As an emerging technology in the field of artificial intelligence (AI), graph neural networks (GNNs) are deep learning models designed to process graph-structured data. Currently, GNNs are effective at capturing relationships between nodes and edges in data, but often overlook higher-order, complex connections. To address this challenge, a research team at The Hong Kong Polytechnic University (PolyU) has developed a new heterogeneous graph attention network, revolutionising the modelling of complex relationships in graph-structured data. This innovation is poised to break through AI application limitations in fields such as neuroscience, logistics, computer vision and biology.
In simple terms, traditional GNNs mainly consider pairwise relationships such as the connections of "A to B" and "B to C", having difficulties in understanding group interactions among A, B and C. Developed by Prof. Anqi QIU, Professor of the PolyU Department of Health Technology and Informatics and Global STEM Scholar, and her research team, the new "Hodge-Laplacian Heterogeneous Graph Attention Network" (HL-HGAT) can learn and analyse heterogeneous signals at different levels, capturing complex associations among various graph structures.
Mathematically, k-simplices are fundamental elements of higher-dimensional geometry that capture higher-order relationships among multiple nodes: a 0-simplex is a single node, a 1-simplex is an edge connecting two nodes, a 2-simplex is a triangle formed by three nodes and so on. The HL-HGAT model interprets graphs as simplicial complexes, enabling it to simultaneously capture complex interactions among nodes, edges, triangles and other multi-level structures, greatly enhancing the model's ability to understand intricate data relationships.

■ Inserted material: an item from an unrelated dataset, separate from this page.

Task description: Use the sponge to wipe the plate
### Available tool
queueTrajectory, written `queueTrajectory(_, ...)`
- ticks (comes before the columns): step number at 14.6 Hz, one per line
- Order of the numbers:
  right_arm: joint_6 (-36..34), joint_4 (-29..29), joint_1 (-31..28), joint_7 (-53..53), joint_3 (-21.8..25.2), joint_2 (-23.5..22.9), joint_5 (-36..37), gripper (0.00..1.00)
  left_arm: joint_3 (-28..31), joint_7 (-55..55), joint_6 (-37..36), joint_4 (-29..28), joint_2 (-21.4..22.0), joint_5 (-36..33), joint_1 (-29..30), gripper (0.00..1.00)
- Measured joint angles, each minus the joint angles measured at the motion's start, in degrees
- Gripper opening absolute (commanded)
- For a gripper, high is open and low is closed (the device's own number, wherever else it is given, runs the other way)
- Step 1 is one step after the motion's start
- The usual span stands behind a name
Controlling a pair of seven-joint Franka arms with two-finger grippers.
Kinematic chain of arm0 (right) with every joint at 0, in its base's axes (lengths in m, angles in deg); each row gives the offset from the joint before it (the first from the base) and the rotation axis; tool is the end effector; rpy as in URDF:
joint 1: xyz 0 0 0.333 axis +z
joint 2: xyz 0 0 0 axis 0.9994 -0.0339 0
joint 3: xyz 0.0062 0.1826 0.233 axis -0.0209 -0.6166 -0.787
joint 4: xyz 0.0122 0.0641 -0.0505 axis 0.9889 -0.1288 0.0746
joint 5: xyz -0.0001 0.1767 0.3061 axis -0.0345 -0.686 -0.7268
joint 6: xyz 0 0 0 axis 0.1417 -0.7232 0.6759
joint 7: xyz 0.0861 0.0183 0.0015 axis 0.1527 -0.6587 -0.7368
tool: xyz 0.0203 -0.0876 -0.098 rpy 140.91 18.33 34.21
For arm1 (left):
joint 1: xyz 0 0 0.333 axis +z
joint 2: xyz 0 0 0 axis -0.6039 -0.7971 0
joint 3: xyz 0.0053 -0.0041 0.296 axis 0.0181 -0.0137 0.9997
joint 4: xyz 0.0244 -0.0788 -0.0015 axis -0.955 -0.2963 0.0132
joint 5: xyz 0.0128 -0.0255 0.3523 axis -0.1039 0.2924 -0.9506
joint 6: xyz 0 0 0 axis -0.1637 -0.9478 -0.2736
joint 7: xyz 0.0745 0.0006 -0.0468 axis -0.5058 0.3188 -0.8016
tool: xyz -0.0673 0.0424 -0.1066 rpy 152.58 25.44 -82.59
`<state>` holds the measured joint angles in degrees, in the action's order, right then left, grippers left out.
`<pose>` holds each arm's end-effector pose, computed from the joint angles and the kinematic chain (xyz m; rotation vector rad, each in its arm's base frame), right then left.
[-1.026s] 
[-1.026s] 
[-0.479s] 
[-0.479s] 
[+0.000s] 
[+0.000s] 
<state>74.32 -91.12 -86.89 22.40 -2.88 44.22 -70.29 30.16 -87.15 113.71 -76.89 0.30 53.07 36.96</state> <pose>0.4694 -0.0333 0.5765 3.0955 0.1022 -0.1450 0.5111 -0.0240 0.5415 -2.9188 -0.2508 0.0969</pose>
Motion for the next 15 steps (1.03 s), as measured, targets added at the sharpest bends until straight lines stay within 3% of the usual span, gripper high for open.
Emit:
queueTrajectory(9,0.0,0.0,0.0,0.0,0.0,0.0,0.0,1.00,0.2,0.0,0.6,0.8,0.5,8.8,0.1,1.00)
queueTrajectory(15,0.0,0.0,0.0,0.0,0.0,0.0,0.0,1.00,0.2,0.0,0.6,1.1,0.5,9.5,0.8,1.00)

At the core of HL-HGAT is the Hodge-Laplacian (HL) operator, which provides a mathematical framework for modelling and propagating signals on simplicial complexes. This allows the network to break through the limitations of pairwise relationships and construct more precise models for complex, multi-level interactions in structured data. In the field of dynamic graphs, HL-HGAT's major breakthrough lies in its ability to extend high-order topological representations into the temporal domain, combining efficient HL filtering, adaptive attention mechanisms and heterogeneous signal decomposition to reveal complex time-varying motifs that traditional static GNNs cannot capture.
Prof. Qiu said, "The HL-HGAT model demonstrates broad efficacy and versatility across diverse graph-based scenarios, from theoretical optimisation problems to real-world biomedical applications. It has been comprehensively evaluated across diverse graph applications, and the results demonstrate the model's adaptability as a unified framework capable of handling optimisation, classification, regression and multimodal learning tasks across disciplines."

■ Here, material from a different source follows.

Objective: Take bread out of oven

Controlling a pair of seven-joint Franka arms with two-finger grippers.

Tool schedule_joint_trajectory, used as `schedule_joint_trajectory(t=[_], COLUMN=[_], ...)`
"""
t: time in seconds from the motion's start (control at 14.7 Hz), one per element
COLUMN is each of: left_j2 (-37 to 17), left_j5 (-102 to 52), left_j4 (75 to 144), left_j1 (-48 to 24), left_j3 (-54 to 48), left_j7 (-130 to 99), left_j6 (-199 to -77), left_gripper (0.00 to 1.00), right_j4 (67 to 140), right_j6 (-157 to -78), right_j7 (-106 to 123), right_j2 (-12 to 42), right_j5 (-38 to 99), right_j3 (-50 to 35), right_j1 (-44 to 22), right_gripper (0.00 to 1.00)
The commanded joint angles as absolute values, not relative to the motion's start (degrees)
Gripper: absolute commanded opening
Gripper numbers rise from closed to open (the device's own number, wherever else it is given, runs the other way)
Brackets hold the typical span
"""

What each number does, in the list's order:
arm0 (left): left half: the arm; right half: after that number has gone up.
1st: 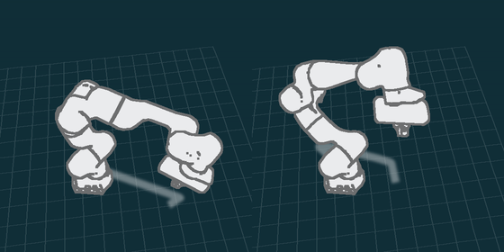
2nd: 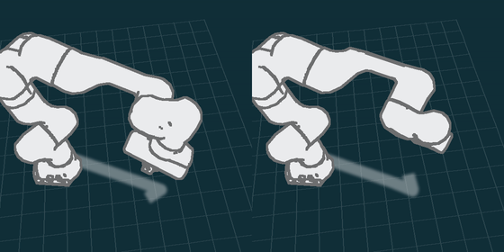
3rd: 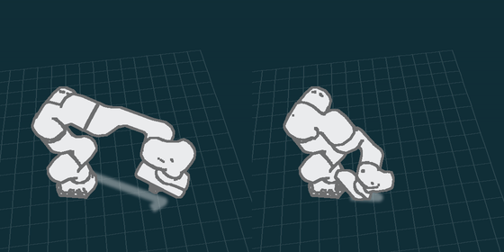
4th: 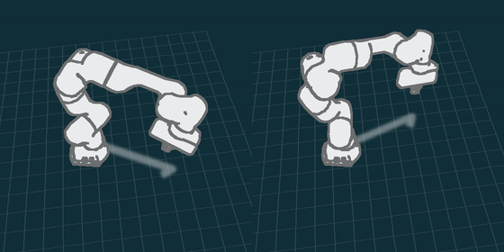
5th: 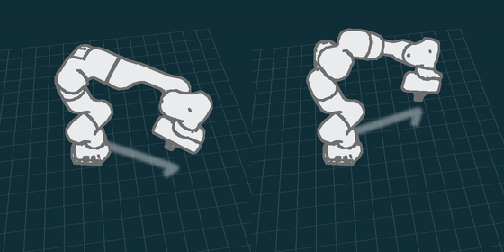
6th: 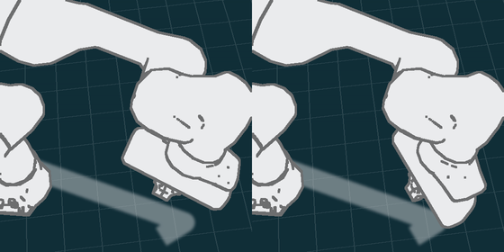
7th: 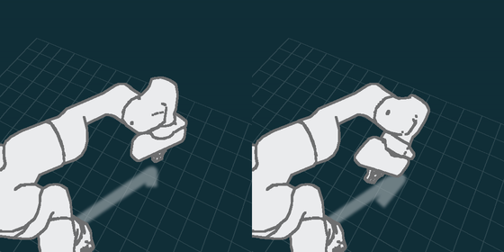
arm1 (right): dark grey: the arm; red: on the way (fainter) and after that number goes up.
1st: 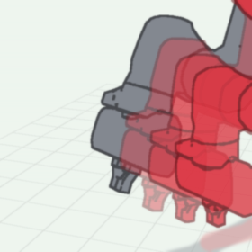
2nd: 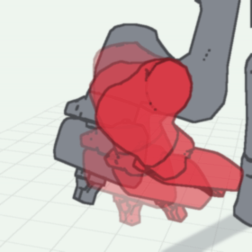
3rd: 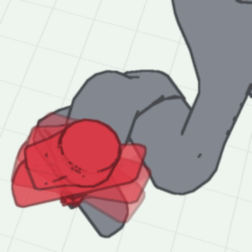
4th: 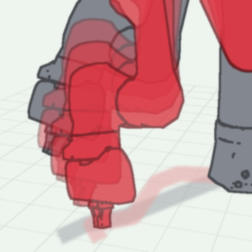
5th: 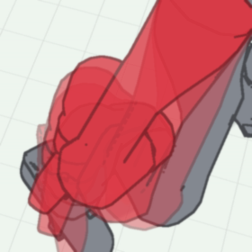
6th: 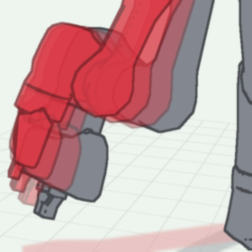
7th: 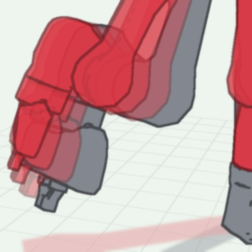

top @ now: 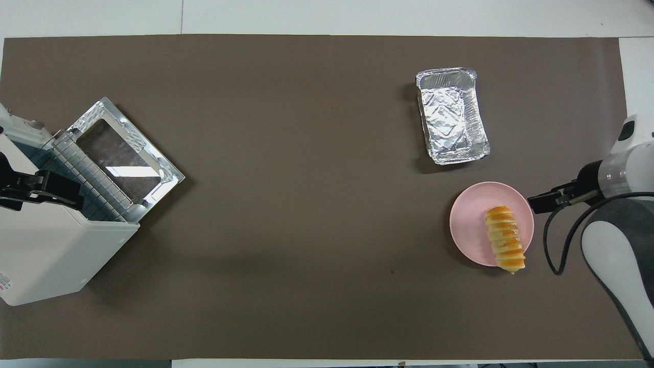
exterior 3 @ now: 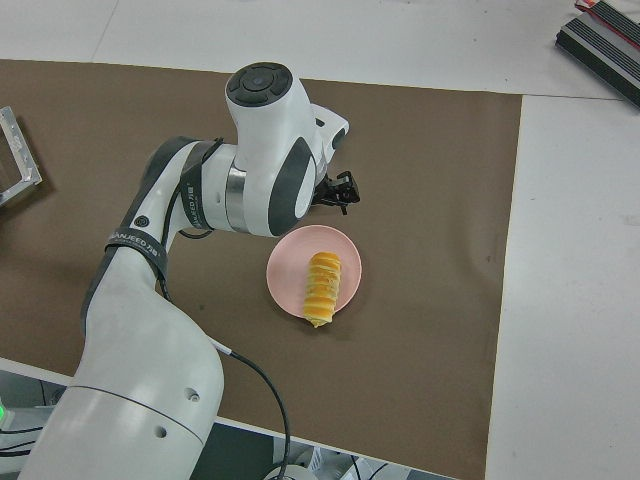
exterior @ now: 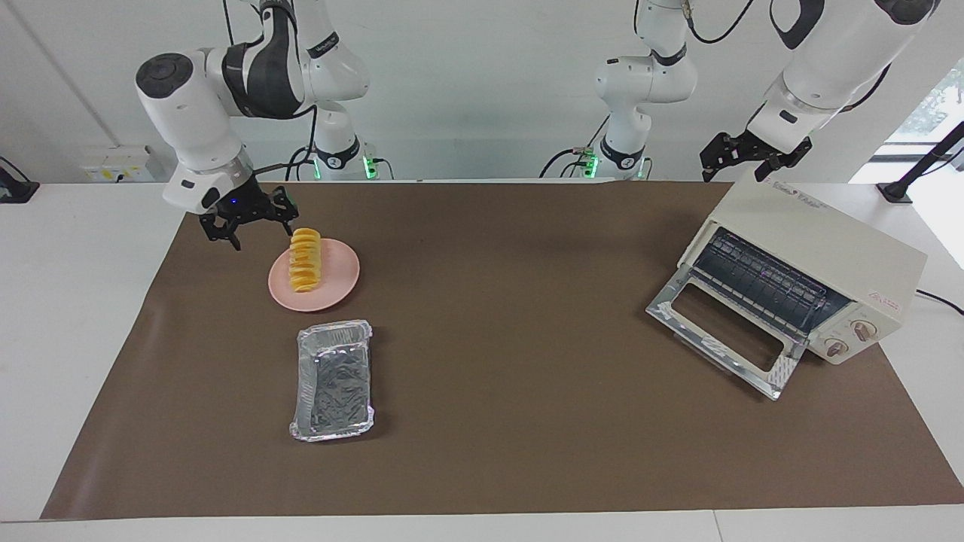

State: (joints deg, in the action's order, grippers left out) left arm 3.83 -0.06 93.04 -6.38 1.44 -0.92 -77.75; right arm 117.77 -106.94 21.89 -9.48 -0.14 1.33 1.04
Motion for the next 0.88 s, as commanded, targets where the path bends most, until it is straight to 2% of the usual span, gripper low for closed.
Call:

The research team conducted comprehensive tests in multiple fields. In logistics, HL-HGAT effectively solved the classic Travelling Salesman Problem (how to plan the shortest delivery route), helping logistics companies save significant time and costs. In computer vision, HL-HGAT analyses images by converting them into graph structures, outperforming traditional GNNs in the CIFAR-10 image classification task by capturing image details with greater precision. In chemistry, HL-HGAT has achieved superior accuracy in predicting molecular properties, accelerating the development of new drugs
In neuroscience and medical diagnostics, HL-HGAT also demonstrates high application value. The team applied it to functional magnetic resonance imaging data analysis, accurately predicting intelligence and brain age, and even discovering abnormal "tripartite synapses" in the default mode and limbic networks of depression patients—subtle changes that traditional methods cannot detect. Additionally, HL-HGAT can identify early cortical thinning and disrupted neural connectivity in Alzheimer's disease patients, enabling more timely detection of symptoms.

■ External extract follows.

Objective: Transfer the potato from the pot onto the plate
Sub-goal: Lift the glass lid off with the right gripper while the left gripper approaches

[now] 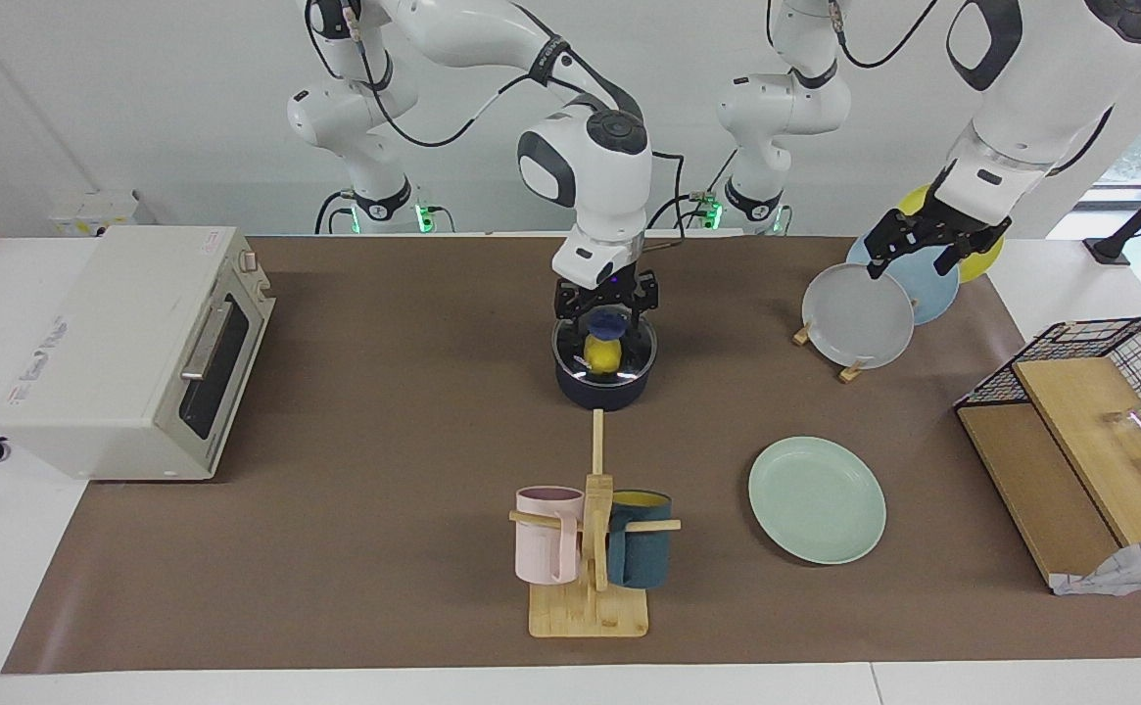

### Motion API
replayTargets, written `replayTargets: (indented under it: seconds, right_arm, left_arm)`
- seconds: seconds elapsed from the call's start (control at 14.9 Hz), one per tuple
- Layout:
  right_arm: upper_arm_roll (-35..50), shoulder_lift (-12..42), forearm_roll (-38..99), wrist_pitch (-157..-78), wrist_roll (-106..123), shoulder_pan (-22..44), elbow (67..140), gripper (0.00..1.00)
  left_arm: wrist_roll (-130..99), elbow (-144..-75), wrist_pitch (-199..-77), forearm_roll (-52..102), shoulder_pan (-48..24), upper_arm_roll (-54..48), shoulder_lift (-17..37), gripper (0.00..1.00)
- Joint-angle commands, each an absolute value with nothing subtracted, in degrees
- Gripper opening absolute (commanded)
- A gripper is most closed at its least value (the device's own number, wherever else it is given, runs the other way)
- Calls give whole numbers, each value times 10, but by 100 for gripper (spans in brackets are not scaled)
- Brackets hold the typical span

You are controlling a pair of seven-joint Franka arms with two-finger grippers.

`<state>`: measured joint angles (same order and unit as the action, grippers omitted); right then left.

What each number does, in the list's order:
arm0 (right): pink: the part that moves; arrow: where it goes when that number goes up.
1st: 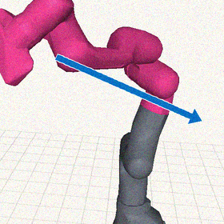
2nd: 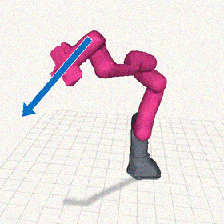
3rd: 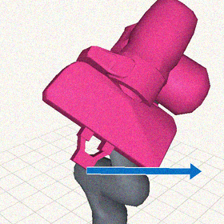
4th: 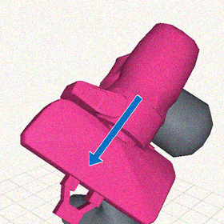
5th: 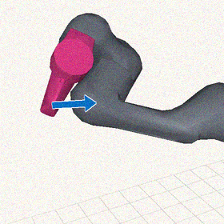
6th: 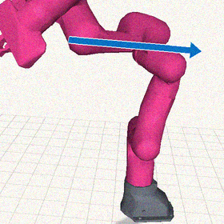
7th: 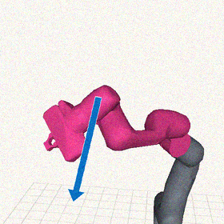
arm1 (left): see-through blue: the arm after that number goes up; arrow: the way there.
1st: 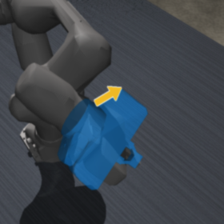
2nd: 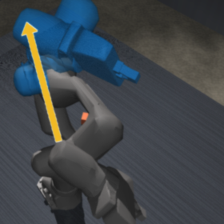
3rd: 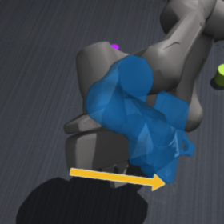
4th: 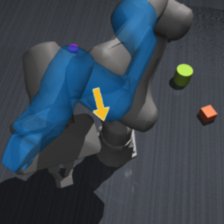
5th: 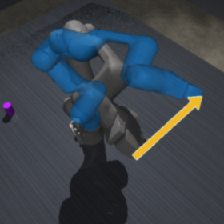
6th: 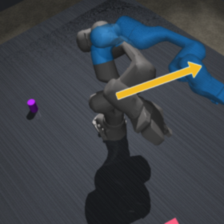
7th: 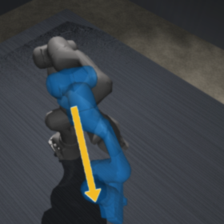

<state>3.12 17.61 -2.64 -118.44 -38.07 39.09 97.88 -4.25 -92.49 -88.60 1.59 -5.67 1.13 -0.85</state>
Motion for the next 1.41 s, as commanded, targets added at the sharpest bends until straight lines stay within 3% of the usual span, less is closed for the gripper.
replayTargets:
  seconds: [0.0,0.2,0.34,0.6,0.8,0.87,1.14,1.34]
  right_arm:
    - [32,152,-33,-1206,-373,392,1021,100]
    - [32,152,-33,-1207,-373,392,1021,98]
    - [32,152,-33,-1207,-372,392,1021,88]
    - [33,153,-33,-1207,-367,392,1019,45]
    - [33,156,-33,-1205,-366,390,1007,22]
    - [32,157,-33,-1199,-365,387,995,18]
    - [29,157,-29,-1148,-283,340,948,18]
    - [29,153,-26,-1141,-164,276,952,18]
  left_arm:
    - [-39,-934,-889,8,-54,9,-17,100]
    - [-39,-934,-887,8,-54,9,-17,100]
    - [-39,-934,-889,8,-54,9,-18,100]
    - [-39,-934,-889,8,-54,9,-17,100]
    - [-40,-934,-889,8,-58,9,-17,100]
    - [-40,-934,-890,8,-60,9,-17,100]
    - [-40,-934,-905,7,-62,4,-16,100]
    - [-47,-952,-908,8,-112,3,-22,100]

This innovative HL-HGAT model not only achieves remarkable results in tackling complex graph-based tasks in scientific and industrial applications, but also marks a significant advancement in graph neural network technology. The research, in a paper titled "HL-HGAT: Heterogeneous Graph Attention Network via Hodge-Laplacian Operator", has been published in IEEE Transactions on Pattern Analysis and Machine Intelligence.